The aerial phenomena are those whose stages are the most obvious and regular. They give us very important guidelines for the psychological sensations of: erection, rise, growth, ascent, flight and purification. These feelings are the basic principles of psychology that can be called: Flight Psychology.

At the heart of every mental phenomenon is a true sense of verticality. This verticality is not an empty rhetoric. It is a principle of order, a scale along which a person can experience the different degrees of his emotions. The life of the soul, all the delicate and latent emotions, the hopes and fears, the moral forces involved in our future, have a vertical differential, in the full geometric meaning of the word. Particularly prominent are the images and thoughts involved in the basic values ​​of the mind: freedom, gaiety, lightness.

Elevation, depth, rise, fall and the like, are axiomatic metaphors par excellance. Nothing explains them and they explain everything. In simpler language, if a person is interested in living them, feeling them and above all comparing them to the reality of his life, he understands that they are both of primary quality and most natural. It is impossible to express moral values ​​without reference to the vertical axis. Every nerve that shapes the body transmits verticality. The imaginary air is a mental growth hormone for man.

Because the aerial imagination affects the whole entity, then after we have reached with the help of the air so far and high, we will surely find ourselves in a state of open imagination.

Images of freedom present a problem if their various stages have not been tried one by one, and the same difficulty arises with truths delivered with the free air, or the liberating air movement. In the infinite air dimensions are erased and we come into contact with a dimensionless matter that gives us a sense of complete inner purification.

Having arrived with the help of the air so far and high, the mind is carried on uncontrollably. Eager to try the reality of the upper air, the imagination as a whole will double any impression by adding a new image to it. 

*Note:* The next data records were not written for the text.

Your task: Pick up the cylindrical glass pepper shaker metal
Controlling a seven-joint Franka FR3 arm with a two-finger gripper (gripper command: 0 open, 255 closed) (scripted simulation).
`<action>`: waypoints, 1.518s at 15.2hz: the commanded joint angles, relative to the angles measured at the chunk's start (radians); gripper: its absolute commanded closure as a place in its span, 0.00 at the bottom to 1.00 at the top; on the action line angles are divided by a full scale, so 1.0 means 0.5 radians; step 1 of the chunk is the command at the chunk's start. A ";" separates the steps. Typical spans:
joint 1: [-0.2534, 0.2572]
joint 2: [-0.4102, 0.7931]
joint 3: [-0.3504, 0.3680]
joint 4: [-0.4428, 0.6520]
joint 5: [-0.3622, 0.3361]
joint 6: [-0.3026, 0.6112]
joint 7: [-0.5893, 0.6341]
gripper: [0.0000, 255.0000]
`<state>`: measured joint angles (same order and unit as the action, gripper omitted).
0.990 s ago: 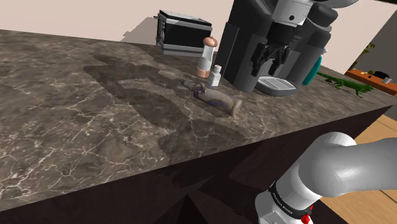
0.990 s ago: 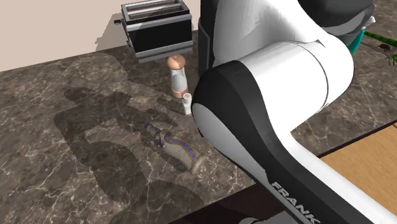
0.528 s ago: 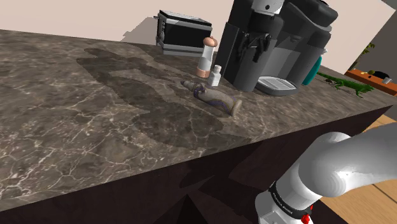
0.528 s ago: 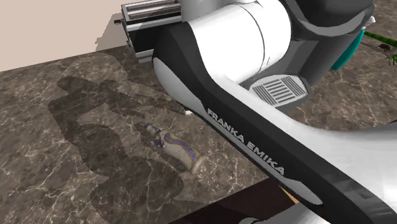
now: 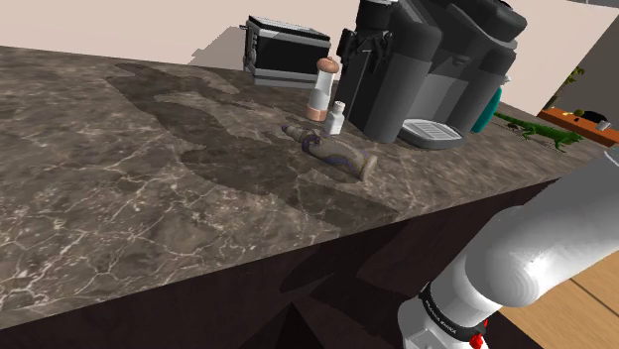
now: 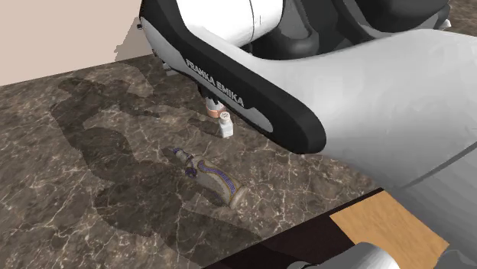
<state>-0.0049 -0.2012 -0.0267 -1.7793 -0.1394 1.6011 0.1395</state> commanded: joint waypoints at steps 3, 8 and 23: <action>0.006 0.315 0.016 0.383 -0.053 -0.040 0.004 0.00; 0.016 0.691 0.025 0.903 -0.114 -0.155 -0.012 0.00; 0.012 0.614 0.023 0.596 -0.115 0.072 0.027 1.00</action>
<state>0.0008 0.1055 -0.0154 -1.4808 -0.1972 1.6372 0.1530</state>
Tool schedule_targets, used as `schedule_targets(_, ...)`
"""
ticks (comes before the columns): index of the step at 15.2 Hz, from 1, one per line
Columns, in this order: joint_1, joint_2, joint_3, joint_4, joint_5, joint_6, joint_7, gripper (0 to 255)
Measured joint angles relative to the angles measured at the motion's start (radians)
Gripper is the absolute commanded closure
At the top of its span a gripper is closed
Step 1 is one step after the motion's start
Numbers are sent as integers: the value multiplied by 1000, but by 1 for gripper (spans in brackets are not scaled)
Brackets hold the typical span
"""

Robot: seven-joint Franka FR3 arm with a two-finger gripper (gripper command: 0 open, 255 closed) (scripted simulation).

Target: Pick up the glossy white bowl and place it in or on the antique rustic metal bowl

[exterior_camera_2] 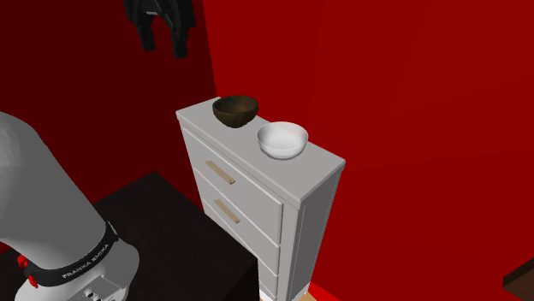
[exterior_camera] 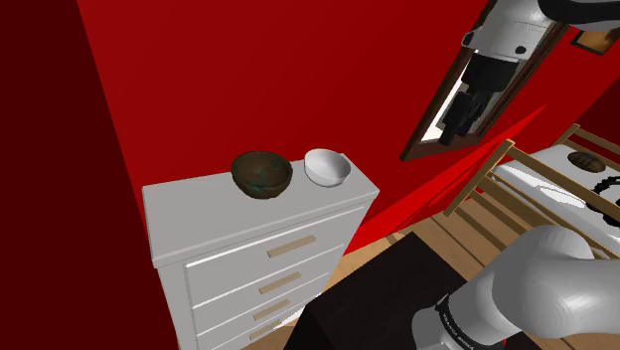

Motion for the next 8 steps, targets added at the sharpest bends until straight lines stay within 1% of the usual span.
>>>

In this transformation, the imagination expresses one of its ambiguous flowers, which obscures the colors of good and evil and violates the most stable laws governed by the values ​​of humanity. The end result of this longing may be moral ambiguity.

Things are indeed growing. The tendendcy of energies, in imagination and in reality, is to progress too far. The reveries of the desire for power are the reveries of the desire to be omnipotent. Superman has no equal opponents. He is doomed, with no ability to return, to a full-fledged existence in the pantheon of legendary heroes, though he may never admit it, even to himself. It is an internal hygiene, almost as practical as the external hygiene.

Man-made aerial objects and especially airplanes, have too much attractive presence to be simply integrated into the human needs hierarchy. The airplane is easily humanized, a characteristic which is one of the most prevalent phenomena in human culture. The airplane is very similar to a bird, an angel, man spreading his hands, or flying scales. It resemble the Christian  religous cross. The Nazi armament with airplanes was also an opportunity for them to appear more human and not just  technologically advanced.

Images that seem meaningless have all the benefits to the life of the soul when their origins are revealed, beside in abstract concepts or material objects, also in the ancient legends. Folklore blends well with the images of flight. Moreover, important terrestrial images hidden within it suddenly take on wings, blossoming into new, vast meanings.

German legends collected by the Grimm brothers were a factor in the development of German nationalism in the nineteenth century. In this spirit of the Romantic period, the Germans took the legends monstrosity as model for good behavior. As a result, they embraced the Nazi regime, in a strict conspiracy of silence that enveloped the German society.